Statute : The Hon’ble Supreme Court, in case titled as, “A.B. Bhaskar Rao vs. Inspector of Police, CBI Vishakhapatnam”, reported as, “(2011) 10 Supreme Court Cases 259, held as under : ­

# Statute

  • (a) When the Court issues notice confining to particular aspect / sentence, arguments will be heard only to that extent unless some extraordinary circumstance / material is shown to the Court for arguing the matter on all aspects.
  • (b) Long delay in disposal of appeal or any other factor may not be a ground for reduction of sentence, particularly, when the statute prescribes minimum sentence. In other cases where no such minimum sentence is prescribed, it is open to the Court to consider the delay and its effect and the ultimate decision.

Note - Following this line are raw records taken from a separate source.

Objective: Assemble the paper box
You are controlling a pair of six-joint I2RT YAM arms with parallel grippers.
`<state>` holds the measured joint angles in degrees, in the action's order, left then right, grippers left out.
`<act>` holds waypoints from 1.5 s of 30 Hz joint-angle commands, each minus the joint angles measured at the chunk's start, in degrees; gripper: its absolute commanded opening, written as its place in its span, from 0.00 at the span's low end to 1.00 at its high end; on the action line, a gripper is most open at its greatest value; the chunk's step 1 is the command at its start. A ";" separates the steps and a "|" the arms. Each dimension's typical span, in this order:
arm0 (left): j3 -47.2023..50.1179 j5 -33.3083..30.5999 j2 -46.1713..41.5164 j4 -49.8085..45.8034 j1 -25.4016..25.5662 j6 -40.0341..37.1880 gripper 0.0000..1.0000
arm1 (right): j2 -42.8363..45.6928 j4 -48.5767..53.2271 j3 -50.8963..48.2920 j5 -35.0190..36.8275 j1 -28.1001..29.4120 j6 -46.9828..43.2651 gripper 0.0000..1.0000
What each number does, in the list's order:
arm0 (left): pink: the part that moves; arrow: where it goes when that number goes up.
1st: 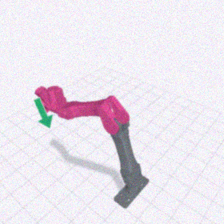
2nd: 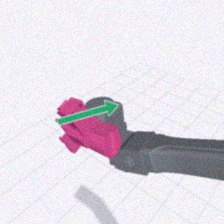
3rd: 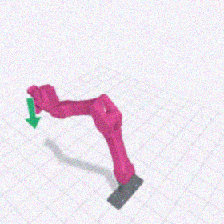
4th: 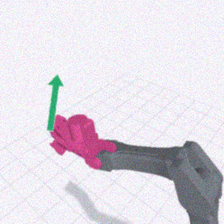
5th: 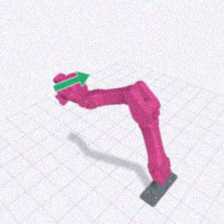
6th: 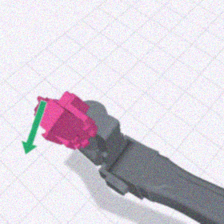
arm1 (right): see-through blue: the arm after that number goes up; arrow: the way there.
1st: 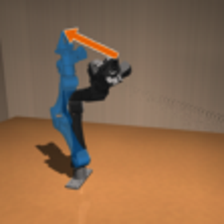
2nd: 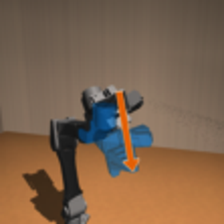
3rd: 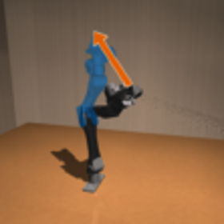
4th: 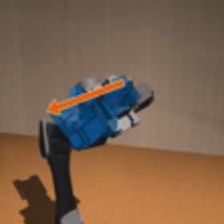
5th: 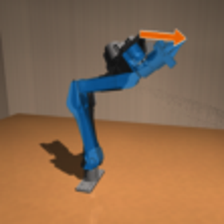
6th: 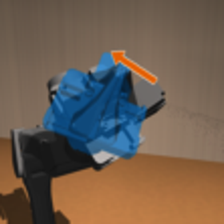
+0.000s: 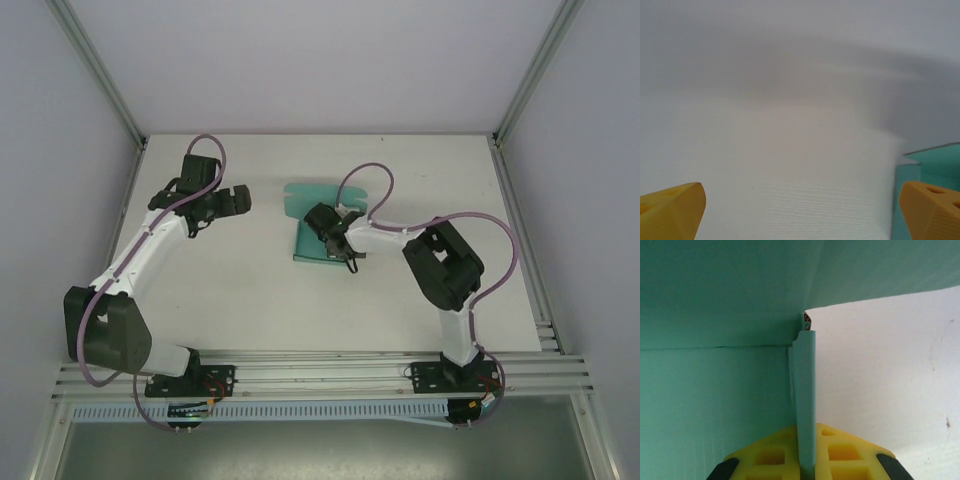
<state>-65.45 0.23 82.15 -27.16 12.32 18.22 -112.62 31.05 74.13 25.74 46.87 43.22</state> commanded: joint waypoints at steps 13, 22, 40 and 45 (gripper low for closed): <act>1.70 32.90 5.74 13.52 -0.08 -29.72 0.99 | 15.79 -5.66 -5.48 10.28 0.33 -17.09 0.91; -15.87 41.78 21.45 0.39 -0.10 -42.10 0.96 | 25.09 -14.52 -7.44 -17.03 -10.10 -54.19 0.99; -35.08 41.56 36.74 -19.20 3.16 -56.39 0.64 | 6.89 6.15 13.64 -28.72 -18.74 -68.89 0.57; -38.67 39.81 38.55 -22.65 3.58 -58.01 0.47 | 6.88 6.83 13.34 -28.77 -18.99 -68.80 0.42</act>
<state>-101.73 40.97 119.42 -45.36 15.77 -36.69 -105.60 35.07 85.89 -2.48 28.36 -24.73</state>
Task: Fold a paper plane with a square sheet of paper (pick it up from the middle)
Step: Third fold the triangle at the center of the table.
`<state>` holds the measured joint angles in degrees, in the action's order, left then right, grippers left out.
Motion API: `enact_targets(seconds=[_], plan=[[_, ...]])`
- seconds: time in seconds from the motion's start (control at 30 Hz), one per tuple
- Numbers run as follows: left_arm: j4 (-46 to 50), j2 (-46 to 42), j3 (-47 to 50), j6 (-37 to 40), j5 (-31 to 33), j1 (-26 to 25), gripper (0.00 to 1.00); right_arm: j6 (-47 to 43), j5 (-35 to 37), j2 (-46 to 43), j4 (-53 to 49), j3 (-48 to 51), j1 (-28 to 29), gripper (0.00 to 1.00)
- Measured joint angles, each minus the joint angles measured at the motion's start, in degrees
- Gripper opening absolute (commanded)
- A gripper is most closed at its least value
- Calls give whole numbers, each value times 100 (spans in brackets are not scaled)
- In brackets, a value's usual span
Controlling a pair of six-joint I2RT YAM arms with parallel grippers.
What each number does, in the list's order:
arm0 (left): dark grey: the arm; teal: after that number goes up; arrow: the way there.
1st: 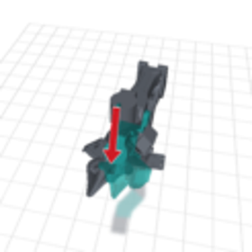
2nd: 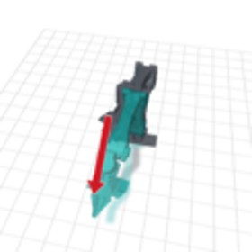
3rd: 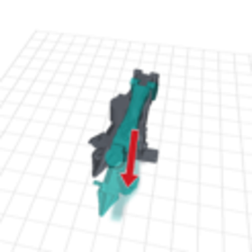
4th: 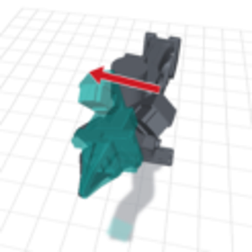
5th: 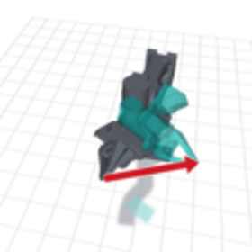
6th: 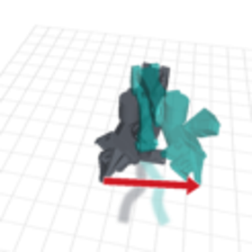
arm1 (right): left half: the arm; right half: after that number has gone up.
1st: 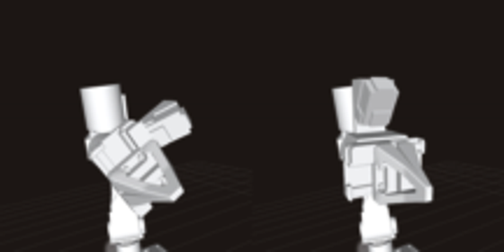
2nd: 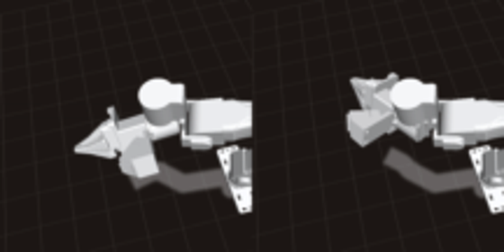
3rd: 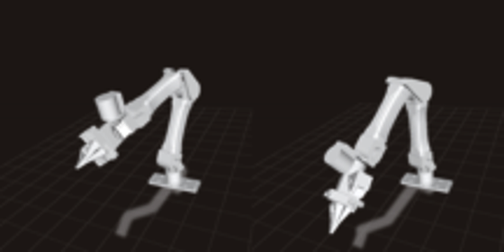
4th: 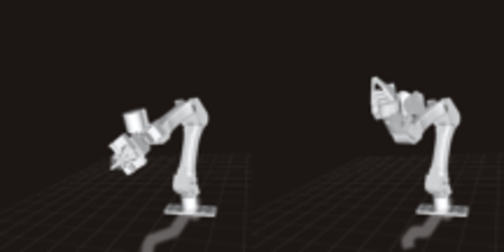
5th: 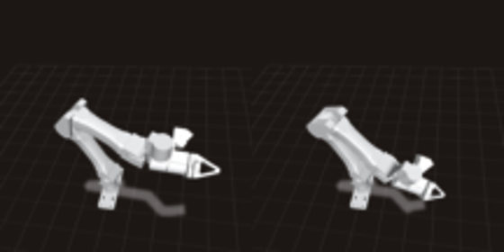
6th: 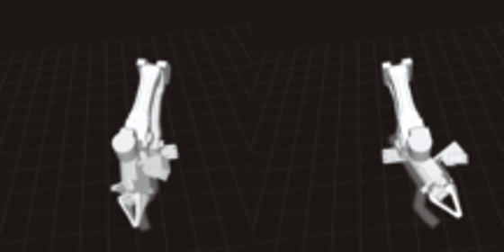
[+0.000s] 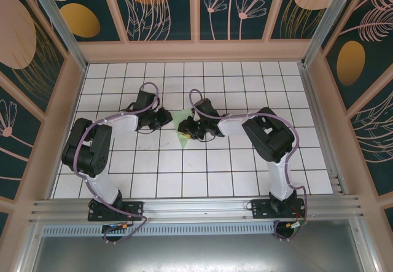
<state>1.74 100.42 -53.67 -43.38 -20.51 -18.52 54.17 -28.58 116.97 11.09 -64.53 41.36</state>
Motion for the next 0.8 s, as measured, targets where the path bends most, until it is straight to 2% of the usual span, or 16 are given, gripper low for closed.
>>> enact_targets(seconds=[0.17, 0.47, 0.57, 0.8], plan=[[0, -4, 48, 0, -20, 0, 23, 2, -31, -2, 15, -11, 0, 39], [-7, -31, 136, 4, -208, 0, 21, 0, -44, -2, 4, -28, 0, 39], [-20, -31, 201, 9, -308, 0, 17, -2, -31, -2, -37, -39, 0, 34], [-31, -33, 378, 24, -505, 0, 9, -63, 133, 28, -216, -42, 0, 11]])
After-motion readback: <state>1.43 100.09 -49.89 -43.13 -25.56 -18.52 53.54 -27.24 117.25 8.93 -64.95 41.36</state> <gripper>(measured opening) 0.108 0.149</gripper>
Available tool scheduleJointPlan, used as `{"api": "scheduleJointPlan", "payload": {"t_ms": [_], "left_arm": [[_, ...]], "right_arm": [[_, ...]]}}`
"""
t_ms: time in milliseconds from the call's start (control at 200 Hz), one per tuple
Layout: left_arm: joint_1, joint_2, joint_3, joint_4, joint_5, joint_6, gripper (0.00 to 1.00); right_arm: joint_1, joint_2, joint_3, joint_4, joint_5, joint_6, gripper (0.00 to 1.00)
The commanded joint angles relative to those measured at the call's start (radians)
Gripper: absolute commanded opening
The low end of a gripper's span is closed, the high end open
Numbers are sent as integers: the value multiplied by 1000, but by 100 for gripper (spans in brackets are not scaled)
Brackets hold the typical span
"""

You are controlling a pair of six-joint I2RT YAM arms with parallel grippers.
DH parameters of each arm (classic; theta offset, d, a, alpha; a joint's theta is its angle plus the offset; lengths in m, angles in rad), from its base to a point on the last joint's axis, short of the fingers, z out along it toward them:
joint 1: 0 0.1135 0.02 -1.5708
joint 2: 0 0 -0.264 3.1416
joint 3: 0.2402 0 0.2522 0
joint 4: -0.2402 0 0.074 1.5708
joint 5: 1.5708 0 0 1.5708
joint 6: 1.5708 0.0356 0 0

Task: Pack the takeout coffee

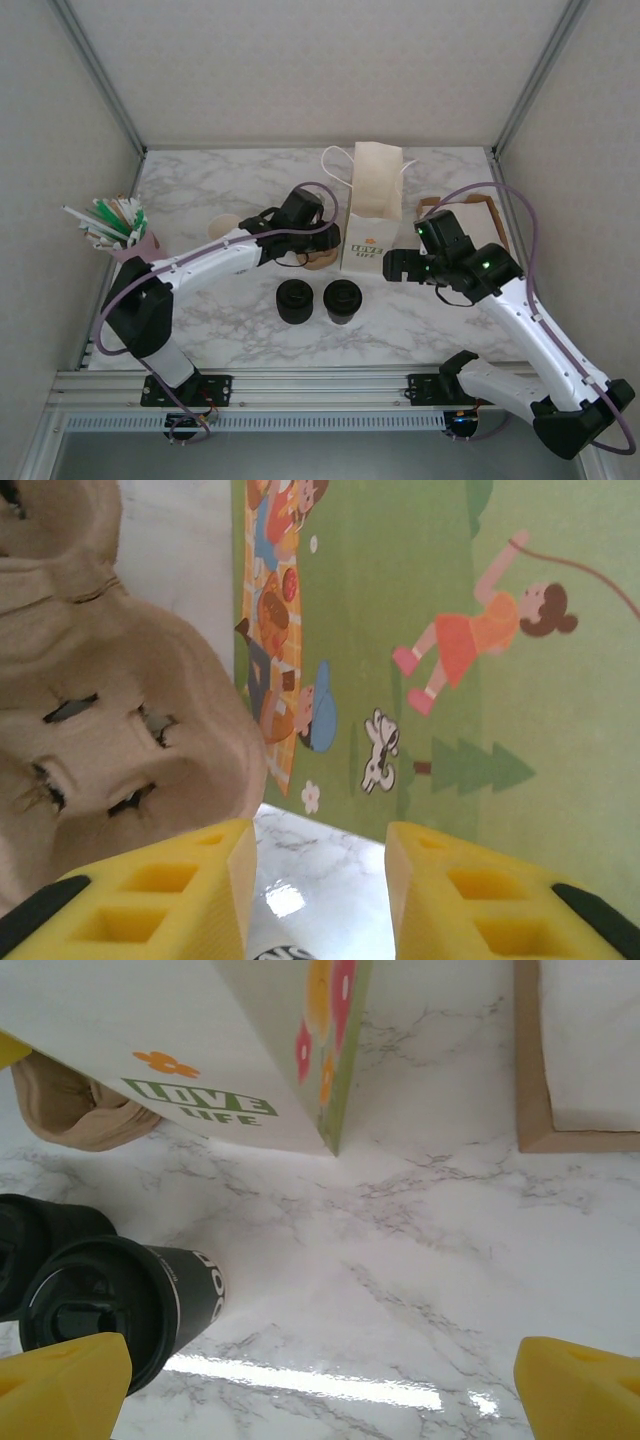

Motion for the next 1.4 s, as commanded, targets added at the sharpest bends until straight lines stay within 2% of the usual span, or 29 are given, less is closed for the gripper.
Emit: {"api": "scheduleJointPlan", "payload": {"t_ms": [0,155,446,706,801,926,1132,1397], "left_arm": [[6,30,44,42,58,10,38],[-9,54,62,74,116,12,38],[-54,128,117,99,158,0,38],[-101,189,154,156,205,-22,37],[-122,207,181,161,219,-21,37],[-124,162,149,165,192,-20,38],[-106,41,59,143,150,-13,38],[-32,-108,-52,122,127,-8,39]], "right_arm": [[-7,-16,-6,-38,57,10,99],[-9,-20,8,-52,70,5,99],[-10,-7,108,-118,54,-36,98],[-10,31,238,-174,3,-92,93],[-10,70,309,-196,-23,-112,88],[-11,150,414,-225,-46,-139,76],[-12,303,572,-247,-53,-194,50],[-18,448,702,-237,-28,-280,37]]}}
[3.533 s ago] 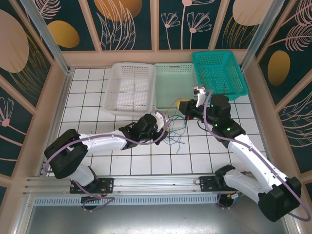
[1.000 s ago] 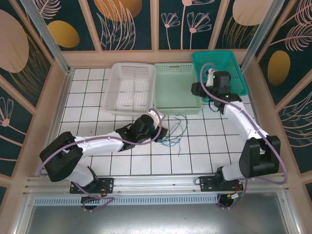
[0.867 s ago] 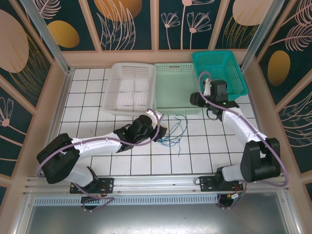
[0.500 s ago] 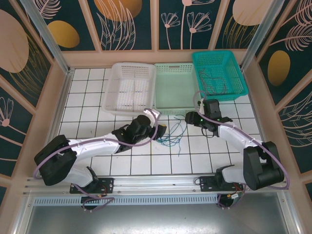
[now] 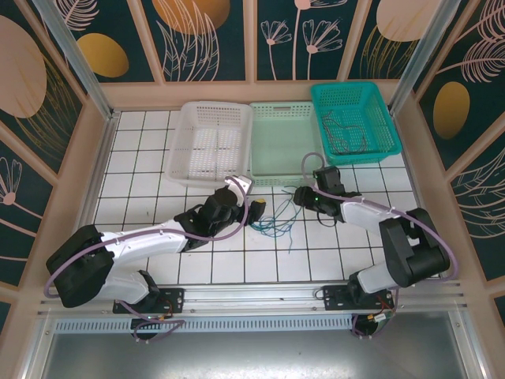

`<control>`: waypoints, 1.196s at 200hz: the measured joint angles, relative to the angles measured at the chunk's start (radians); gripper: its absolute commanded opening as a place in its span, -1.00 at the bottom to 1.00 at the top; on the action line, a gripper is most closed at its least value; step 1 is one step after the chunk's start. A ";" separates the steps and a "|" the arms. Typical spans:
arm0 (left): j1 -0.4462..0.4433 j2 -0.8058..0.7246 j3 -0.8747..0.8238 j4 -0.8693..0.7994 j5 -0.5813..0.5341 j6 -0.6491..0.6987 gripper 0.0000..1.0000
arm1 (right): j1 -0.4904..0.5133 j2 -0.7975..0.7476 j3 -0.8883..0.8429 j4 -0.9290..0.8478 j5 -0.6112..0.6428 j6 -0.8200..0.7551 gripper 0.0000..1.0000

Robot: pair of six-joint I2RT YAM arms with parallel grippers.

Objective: Untangle the cables

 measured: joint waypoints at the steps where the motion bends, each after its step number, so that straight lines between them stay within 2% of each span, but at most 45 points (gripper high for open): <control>1: 0.000 0.000 0.000 0.000 0.000 0.000 0.52 | 0.000 0.001 0.000 0.000 0.001 0.001 0.03; 43: 0.000 0.000 0.000 0.000 -0.001 0.000 0.52 | 0.035 0.054 0.002 0.021 0.057 0.024 0.00; 60: 0.000 0.000 0.000 0.000 0.000 0.000 0.52 | 0.046 0.068 0.017 0.015 0.083 0.026 -0.07; 104: 0.000 0.000 -0.008 0.001 -0.006 0.000 0.53 | 0.061 0.090 0.039 -0.017 0.153 0.034 -0.39; 136: 0.000 0.000 -0.017 0.002 -0.009 0.000 0.54 | 0.062 0.089 0.039 -0.034 0.188 0.036 -0.82; 161: 0.000 -0.004 -0.017 0.003 -0.015 0.000 0.54 | 0.066 0.076 0.030 -0.034 0.203 0.039 -1.00; 199: 0.000 -0.022 -0.023 0.004 -0.018 0.000 0.54 | 0.066 -0.023 -0.014 -0.074 0.240 0.042 -1.00; 239: 0.000 -0.023 -0.024 0.004 -0.018 0.000 0.54 | 0.066 -0.226 -0.046 -0.096 0.285 0.010 -1.00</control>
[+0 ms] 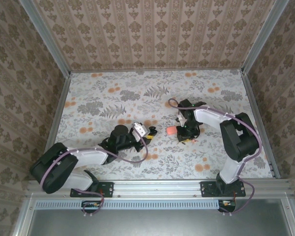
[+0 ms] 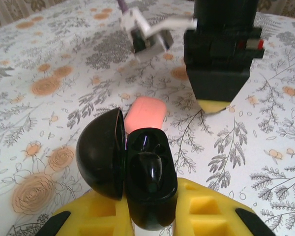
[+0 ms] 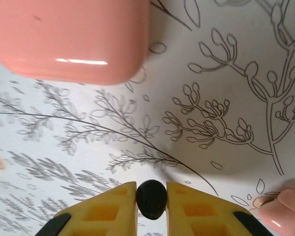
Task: Insert wireless bluetooth earbuds into charging case
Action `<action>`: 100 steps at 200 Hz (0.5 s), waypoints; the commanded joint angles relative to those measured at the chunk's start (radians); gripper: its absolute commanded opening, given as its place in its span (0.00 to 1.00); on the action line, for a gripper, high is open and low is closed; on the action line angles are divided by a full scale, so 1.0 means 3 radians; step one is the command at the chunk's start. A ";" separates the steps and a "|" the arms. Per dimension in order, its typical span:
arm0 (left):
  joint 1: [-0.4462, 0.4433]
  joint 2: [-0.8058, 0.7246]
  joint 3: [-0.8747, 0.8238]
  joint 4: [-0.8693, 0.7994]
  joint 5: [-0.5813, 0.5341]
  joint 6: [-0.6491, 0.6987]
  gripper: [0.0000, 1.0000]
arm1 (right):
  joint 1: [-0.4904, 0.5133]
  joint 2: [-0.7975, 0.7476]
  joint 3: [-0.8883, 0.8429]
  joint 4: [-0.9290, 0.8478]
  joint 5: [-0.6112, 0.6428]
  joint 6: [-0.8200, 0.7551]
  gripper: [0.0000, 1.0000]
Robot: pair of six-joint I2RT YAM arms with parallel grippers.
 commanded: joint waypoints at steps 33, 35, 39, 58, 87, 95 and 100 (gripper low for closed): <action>-0.0019 0.0383 0.0208 0.0465 0.0140 -0.0089 0.13 | -0.0062 -0.0526 -0.0399 0.1140 -0.0441 0.0289 0.21; -0.0017 0.0400 0.0209 0.0482 0.0142 -0.0096 0.13 | -0.0060 -0.0538 -0.0413 0.1176 -0.0453 0.0297 0.21; -0.0018 0.0433 0.0216 0.0520 0.0148 -0.0109 0.13 | -0.0062 -0.0567 -0.0440 0.1250 -0.0480 0.0316 0.21; -0.0018 0.0603 0.0263 0.0675 0.0189 -0.0153 0.13 | -0.0063 -0.0713 -0.0595 0.1637 -0.0658 0.0425 0.21; -0.0016 0.0780 0.0375 0.0761 0.0253 -0.0190 0.13 | -0.0066 -0.0977 -0.0855 0.2196 -0.0817 0.0555 0.21; -0.0018 0.0808 0.0398 0.0779 0.0258 -0.0190 0.13 | -0.0067 -0.1067 -0.0935 0.2346 -0.0832 0.0595 0.21; -0.0017 0.0819 0.0410 0.0787 0.0265 -0.0190 0.13 | -0.0065 -0.1117 -0.0978 0.2447 -0.0850 0.0620 0.21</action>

  • (c) In a case of corruption by public servant, quantum of amount is immaterial. Ultimately, it depends upon the conduct of the delinquent and proof regarding demand and acceptance established by the prosecution.
  • (d) Merely because the delinquent lost his job due to conviction under the Act may not be a mitigating circumstance for reduction of sentence, particularly, when the statute prescribes minimum sentence.
  • (e) Though Article 142 of the Constitution gives winder power to this Court, waiver of certain period as prescribed in the statute imposing lesser sentence than the minimum prescribed is not permissible.
  • (f) An order, which this Court can make in order to do complete justice between the parties, must not only be consistent with the fundamental rights guaranteed by the Constitution, but also it cannot even be inconsistent with the substantive provisions of the relevant statute. In other words, this Court cannot altogether ignore the substantive provisions of the relevant statute. In other words, this Court cannot altogether ignore the substantive of a statute.
  • (g) In exercise of the power under Article 142 of the Constitution, this Court generally does not pass an order in contravention of or ignoring the statutory provisions nor is the power exercised merely on sympathy.
  • (h) The powder under Article 142 of the Constitution is a constitutional power and not restricted by statutory enactments. However, this Court would not pass any order under Article 142 which would amount to supplanting the substantive law applicable or ignoring statutory provisions dealing with the subject. In other words, acting under Article 142, this Court cannot pass an order or grant relief which is totally inconsistent or goes against the substantive or statutory enactments pertaining to the case.
  • (i) The powers under Article 142 are not meant to be exercised when their exercise may come directly in conflict with what has been expressly provided or in a statute dealing expressly with the subject.